Jokes and Humour

Trevor, Robert and the team know we all like to poke a little fun at the accounting profession. Contained below are a selection of jokes about their profession.

If you have any stories or jokes you would like to share with us please E-mail them and we will consider adding them.

Q. Why don't accountants stare out of their office windows during the mornings?
A. 'Cos they'd have nothing to do at lunchtimes.

Q. How do you know when the books are in balance?
A. The accountant drools out of both sides of his mouth.

An economist died and was carried by angels to heaven. There St Matthew, the tax collector, greeted him and took him on a tour beyond the Pearly Gates. Off in the distance, the economist spotted an imposing wall beyond a moat filled with menacing creatures. "What's beyond the wall?" he whispered. "Oh that," replied St Matthew. "That's where we put the accountants ... they think they're the only ones here."

A man takes a balloon ride at a local country fair. A fierce wind suddenly kicks up, causing the balloon to violently leave the fair and carry its occupant out into the countryside. Landing in a farmer's field, the man is left with no clue how far he has flown or to where. Seeing a man walking down the street, he cries out: "Excuse me, sir, can you tell me where I am?" Eyeing the man in the balloon the passer by says: "You are in a downed balloon in a farmer's field." "You must be an accountant, sir," replied the balloon's unhappy resident. "How could you possible know that?" asked the passer-by. "Because what you have told me is absolutely correct, but of absolutely no use to me now, " answered the balloonist.

The accountant says "You must be a manager." The balloonist says "How would you know that?" The accountant replies, "Because you don't know where you are, you don't know where you're going, and you are exactly where you were 10 minutes ago but somehow it's now my fault!"
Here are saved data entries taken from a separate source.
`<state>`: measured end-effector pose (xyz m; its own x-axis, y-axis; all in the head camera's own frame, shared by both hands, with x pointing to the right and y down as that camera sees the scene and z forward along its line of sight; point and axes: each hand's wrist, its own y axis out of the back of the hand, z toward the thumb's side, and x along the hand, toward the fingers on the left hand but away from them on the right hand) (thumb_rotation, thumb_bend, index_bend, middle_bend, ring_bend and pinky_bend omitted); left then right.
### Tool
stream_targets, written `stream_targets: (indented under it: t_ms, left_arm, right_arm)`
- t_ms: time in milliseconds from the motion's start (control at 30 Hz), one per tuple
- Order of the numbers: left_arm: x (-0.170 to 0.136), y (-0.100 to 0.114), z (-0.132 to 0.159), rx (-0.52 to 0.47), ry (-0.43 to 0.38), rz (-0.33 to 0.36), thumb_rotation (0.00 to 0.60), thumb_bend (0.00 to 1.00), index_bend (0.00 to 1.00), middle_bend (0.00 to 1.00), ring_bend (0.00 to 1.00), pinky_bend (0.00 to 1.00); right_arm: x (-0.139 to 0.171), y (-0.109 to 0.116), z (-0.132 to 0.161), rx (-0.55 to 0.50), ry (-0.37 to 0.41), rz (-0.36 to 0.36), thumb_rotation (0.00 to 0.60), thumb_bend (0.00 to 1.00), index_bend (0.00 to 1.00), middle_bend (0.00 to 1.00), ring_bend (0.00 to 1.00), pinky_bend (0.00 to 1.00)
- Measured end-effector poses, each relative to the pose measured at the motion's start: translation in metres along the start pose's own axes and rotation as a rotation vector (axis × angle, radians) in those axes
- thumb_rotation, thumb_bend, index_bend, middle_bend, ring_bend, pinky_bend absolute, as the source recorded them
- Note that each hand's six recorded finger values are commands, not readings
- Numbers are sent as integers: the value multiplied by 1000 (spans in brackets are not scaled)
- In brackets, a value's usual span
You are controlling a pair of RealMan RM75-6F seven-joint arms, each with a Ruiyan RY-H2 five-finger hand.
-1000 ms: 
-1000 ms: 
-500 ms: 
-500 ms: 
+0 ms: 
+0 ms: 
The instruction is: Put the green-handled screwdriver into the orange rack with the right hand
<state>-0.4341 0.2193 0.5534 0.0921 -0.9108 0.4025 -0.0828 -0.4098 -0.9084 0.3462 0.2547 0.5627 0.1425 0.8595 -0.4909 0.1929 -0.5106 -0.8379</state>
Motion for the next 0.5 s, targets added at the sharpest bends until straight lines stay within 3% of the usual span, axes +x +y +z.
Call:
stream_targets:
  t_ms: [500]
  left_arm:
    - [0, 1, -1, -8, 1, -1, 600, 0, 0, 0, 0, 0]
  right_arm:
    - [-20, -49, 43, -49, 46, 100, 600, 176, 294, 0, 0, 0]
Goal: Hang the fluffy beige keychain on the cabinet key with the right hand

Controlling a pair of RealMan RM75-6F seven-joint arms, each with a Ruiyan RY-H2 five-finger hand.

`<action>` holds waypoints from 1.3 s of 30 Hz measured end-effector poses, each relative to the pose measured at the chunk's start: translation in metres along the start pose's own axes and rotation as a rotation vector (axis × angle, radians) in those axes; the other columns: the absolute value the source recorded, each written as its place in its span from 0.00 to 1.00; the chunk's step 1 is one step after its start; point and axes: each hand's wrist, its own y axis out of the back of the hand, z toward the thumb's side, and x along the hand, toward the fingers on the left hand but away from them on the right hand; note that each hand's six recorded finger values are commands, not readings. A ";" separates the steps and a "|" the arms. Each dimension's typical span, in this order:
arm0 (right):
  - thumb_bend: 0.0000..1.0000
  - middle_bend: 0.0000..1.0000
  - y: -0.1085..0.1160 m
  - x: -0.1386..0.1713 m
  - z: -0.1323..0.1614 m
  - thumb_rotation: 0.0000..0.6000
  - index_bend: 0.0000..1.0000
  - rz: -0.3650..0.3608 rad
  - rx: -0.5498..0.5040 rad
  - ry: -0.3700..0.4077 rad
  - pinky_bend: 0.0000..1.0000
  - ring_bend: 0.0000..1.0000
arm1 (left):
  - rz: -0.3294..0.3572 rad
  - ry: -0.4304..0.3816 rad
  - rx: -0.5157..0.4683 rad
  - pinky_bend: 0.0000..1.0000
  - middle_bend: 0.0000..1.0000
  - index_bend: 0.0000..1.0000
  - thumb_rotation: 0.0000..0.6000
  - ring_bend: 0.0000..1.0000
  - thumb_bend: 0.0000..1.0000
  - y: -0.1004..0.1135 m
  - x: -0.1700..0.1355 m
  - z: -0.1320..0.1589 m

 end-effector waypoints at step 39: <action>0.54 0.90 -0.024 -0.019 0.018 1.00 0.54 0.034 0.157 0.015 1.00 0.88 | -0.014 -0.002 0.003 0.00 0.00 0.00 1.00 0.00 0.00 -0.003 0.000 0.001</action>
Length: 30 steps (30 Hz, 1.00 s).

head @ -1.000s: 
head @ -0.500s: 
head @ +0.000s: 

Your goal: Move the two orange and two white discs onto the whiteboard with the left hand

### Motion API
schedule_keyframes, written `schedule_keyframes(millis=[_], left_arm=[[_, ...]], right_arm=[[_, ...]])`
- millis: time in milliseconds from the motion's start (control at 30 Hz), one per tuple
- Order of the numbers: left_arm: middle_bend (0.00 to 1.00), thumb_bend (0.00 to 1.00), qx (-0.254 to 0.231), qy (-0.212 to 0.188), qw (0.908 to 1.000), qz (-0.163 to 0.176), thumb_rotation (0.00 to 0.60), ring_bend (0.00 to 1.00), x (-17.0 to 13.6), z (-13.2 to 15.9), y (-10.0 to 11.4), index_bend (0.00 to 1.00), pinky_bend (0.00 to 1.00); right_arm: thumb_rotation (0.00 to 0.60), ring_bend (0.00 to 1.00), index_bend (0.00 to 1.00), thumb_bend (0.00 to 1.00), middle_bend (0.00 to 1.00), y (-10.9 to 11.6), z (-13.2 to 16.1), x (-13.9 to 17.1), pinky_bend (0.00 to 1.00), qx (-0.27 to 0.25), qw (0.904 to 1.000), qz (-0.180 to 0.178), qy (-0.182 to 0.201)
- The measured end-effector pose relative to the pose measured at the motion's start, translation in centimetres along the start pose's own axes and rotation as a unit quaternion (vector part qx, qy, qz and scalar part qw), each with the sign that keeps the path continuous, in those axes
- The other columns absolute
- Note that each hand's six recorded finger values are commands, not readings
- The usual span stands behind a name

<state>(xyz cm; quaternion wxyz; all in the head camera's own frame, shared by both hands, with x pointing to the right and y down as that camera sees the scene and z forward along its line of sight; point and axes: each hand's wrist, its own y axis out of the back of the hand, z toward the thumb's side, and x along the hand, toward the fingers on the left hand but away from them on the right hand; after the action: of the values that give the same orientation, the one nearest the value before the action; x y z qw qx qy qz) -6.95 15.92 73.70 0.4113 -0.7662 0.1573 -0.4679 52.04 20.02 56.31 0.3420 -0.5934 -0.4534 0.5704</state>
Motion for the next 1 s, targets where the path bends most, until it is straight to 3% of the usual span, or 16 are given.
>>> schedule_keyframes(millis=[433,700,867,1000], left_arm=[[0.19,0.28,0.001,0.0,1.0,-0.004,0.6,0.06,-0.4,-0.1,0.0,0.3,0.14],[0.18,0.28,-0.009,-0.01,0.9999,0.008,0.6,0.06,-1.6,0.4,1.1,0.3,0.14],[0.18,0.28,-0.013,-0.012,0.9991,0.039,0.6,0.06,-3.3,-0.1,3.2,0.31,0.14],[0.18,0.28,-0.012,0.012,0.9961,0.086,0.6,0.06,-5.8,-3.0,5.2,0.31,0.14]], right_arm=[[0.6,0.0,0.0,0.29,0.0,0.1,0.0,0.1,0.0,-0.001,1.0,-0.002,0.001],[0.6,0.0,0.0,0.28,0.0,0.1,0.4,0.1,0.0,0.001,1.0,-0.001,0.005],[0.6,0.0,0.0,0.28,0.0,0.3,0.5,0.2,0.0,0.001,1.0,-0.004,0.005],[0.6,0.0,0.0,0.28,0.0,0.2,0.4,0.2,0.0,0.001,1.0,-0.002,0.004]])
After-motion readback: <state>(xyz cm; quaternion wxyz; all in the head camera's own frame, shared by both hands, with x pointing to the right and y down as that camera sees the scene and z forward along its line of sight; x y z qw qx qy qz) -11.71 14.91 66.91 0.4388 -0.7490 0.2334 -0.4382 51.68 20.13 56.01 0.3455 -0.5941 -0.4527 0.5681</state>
How many accountants does it take to change a light bulb?
Hmmm....let me run a few numbers and get back to you....

Two guys are fishing in the Caribbean. One is a lawyer and the other is an accountant. The lawyer says, "I had a terrible fire; lost everything. Now the insurance company is paying for everything and that's why I'm here." The accountant says, "What a coincidence. I had a terrible flood; lost everything. Now the insurance company is paying for everything and that's why I'm here." The lawyer turned to him with confusion and says, "How do you start a flood?"
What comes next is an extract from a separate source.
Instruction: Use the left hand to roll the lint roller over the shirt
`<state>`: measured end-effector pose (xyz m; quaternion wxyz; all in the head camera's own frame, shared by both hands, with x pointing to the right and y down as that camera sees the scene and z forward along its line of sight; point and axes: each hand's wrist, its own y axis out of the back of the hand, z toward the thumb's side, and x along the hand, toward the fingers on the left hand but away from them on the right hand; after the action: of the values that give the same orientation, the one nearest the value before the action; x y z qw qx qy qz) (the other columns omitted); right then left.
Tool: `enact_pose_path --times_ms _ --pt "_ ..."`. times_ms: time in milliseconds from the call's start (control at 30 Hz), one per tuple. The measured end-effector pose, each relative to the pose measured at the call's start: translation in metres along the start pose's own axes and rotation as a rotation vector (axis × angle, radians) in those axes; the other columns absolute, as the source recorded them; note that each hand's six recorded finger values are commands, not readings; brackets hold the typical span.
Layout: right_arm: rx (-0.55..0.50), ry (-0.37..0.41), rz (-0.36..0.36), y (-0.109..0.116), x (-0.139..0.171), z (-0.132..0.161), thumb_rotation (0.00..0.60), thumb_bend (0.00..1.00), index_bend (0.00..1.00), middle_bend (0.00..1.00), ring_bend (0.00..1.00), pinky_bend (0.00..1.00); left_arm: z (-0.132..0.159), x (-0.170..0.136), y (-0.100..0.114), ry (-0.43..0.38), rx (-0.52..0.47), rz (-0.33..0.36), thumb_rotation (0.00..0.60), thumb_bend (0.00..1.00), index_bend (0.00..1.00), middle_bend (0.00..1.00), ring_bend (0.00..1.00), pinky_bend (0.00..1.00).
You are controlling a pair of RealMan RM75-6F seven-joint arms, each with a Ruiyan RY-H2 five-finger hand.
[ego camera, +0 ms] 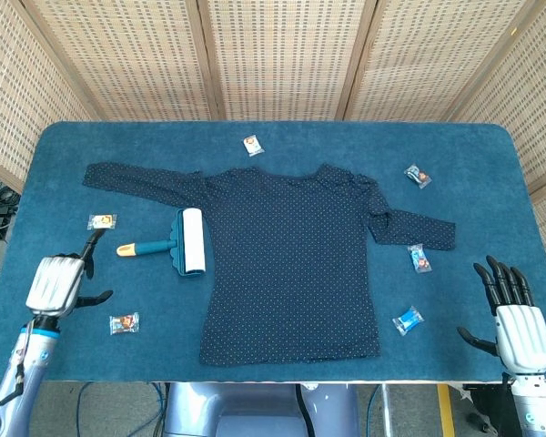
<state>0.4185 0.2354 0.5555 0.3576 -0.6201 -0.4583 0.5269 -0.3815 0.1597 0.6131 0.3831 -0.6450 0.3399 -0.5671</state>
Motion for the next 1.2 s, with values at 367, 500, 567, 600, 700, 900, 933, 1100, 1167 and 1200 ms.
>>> enact_pose_path --times_ms 367,500,567,600,700,900,933,1100,1167,1200 --pt "-0.003 -0.014 0.006 -0.002 -0.002 -0.005 0.600 0.12 0.00 0.00 0.00 0.00 0.004 0.054 -0.015 0.026 0.003 -0.201 0.600 0.33 0.46 0.92 0.83 0.76" --pt "-0.004 -0.022 0.009 -0.003 -0.003 -0.007 0.600 0.12 0.00 0.00 0.00 0.00 0.001 0.073 -0.016 0.054 0.035 -0.235 0.600 0.33 0.44 0.92 0.83 0.76" --pt "-0.004 -0.026 0.008 -0.002 -0.004 -0.008 0.600 0.12 0.00 0.00 0.00 0.00 0.000 0.083 -0.017 0.069 0.057 -0.246 0.600 0.33 0.44 0.92 0.83 0.76" --pt "-0.004 -0.028 0.008 -0.002 -0.004 -0.009 0.600 0.12 0.00 0.00 0.00 0.00 -0.001 0.087 -0.017 0.074 0.068 -0.250 0.600 0.33 0.43 0.92 0.83 0.76" --pt "-0.003 -0.031 0.007 -0.002 -0.005 -0.010 0.600 0.12 0.00 0.00 0.00 0.00 -0.003 0.100 -0.019 0.090 0.100 -0.262 0.600 0.33 0.42 0.92 0.83 0.76" --pt "-0.002 -0.035 0.006 -0.003 -0.006 -0.012 0.600 0.12 0.00 0.00 0.00 0.00 0.003 0.119 -0.022 0.089 0.144 -0.284 0.600 0.33 0.41 0.92 0.83 0.76" --pt "-0.002 -0.036 0.004 -0.003 -0.006 -0.012 0.600 0.12 0.00 0.00 0.00 0.00 0.005 0.121 -0.024 0.087 0.147 -0.290 0.600 0.33 0.41 0.92 0.83 0.76" --pt "-0.001 -0.041 0.001 -0.002 -0.006 -0.014 0.600 0.12 0.00 0.00 0.00 0.00 0.014 0.129 -0.036 0.077 0.166 -0.313 0.600 0.33 0.41 0.92 0.83 0.76" --pt "-0.001 -0.044 -0.001 -0.002 -0.007 -0.015 0.600 0.12 0.00 0.00 0.00 0.00 0.017 0.132 -0.043 0.075 0.177 -0.323 0.600 0.33 0.40 0.92 0.83 0.76" --pt "-0.002 -0.046 -0.001 -0.002 -0.007 -0.015 0.600 0.12 0.00 0.00 0.00 0.00 0.018 0.133 -0.046 0.074 0.186 -0.327 0.600 0.33 0.40 0.92 0.83 0.76"
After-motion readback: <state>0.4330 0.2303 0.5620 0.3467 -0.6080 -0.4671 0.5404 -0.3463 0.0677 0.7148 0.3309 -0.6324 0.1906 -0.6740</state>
Three candidates are short listed for the accountant's job. They're all equally excellent , experienced and personable, etc. So the chairman asks each the simple question "what is two and two?" The first replies " Four"
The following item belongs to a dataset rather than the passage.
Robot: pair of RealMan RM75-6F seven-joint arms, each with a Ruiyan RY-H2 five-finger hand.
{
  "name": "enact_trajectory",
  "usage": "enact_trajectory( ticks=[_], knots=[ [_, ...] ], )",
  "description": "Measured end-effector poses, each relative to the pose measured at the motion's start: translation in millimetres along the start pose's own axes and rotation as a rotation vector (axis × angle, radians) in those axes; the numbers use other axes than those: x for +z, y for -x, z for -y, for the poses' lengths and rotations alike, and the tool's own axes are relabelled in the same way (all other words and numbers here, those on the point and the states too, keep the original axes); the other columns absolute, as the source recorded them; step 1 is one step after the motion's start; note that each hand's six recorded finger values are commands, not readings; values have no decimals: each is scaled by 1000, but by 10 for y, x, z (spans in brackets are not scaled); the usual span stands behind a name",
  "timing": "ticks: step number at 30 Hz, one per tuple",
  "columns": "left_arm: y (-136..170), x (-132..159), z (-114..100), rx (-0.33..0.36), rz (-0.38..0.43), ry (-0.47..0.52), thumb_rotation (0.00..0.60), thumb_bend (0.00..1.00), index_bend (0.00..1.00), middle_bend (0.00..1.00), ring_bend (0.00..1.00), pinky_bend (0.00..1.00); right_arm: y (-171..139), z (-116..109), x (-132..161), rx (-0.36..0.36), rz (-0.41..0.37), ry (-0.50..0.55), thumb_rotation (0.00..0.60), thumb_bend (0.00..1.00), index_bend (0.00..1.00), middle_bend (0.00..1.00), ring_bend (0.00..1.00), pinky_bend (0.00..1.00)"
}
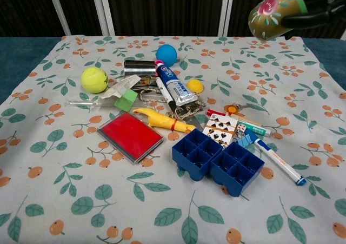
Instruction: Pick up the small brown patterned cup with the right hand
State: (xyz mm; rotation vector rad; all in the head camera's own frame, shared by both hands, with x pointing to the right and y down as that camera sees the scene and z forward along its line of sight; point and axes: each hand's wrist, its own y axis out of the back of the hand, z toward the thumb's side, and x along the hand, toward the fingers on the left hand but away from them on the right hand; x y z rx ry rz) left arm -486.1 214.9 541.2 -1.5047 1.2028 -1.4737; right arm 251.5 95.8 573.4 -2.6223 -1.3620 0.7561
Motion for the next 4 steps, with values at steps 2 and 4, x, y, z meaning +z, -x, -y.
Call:
enact_trajectory(
  ticks=[2, 4],
  knots=[
    [1, -2, 3, -1, 0, 0, 600, 498, 0, 0, 9, 69, -66, -43, 33, 5, -22, 48, 600, 309, 494, 454, 468, 453],
    [1, -1, 3, -2, 0, -1, 600, 499, 0, 0, 9, 70, -121, -90, 58, 8, -40, 79, 600, 309, 494, 455, 468, 455]
  ],
)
The second replies " Statistically anything between 3.999 and 4.0111" The third replies " Well what do you want it to be ?"

Chargeable Hours
A young accountant dies. He immediately goes up to heaven (wishful thinking we know) and meets Peter. Because Peter is an organised sort of Saint, he goes through the required details.
Peter : How old are you?
The accountant : 33
Peter : That's impossible!
The accountant : Why?

Peter : I have looked at your time sheets and examined the hours that your have charged your clients - by my reckoning you are at least 97!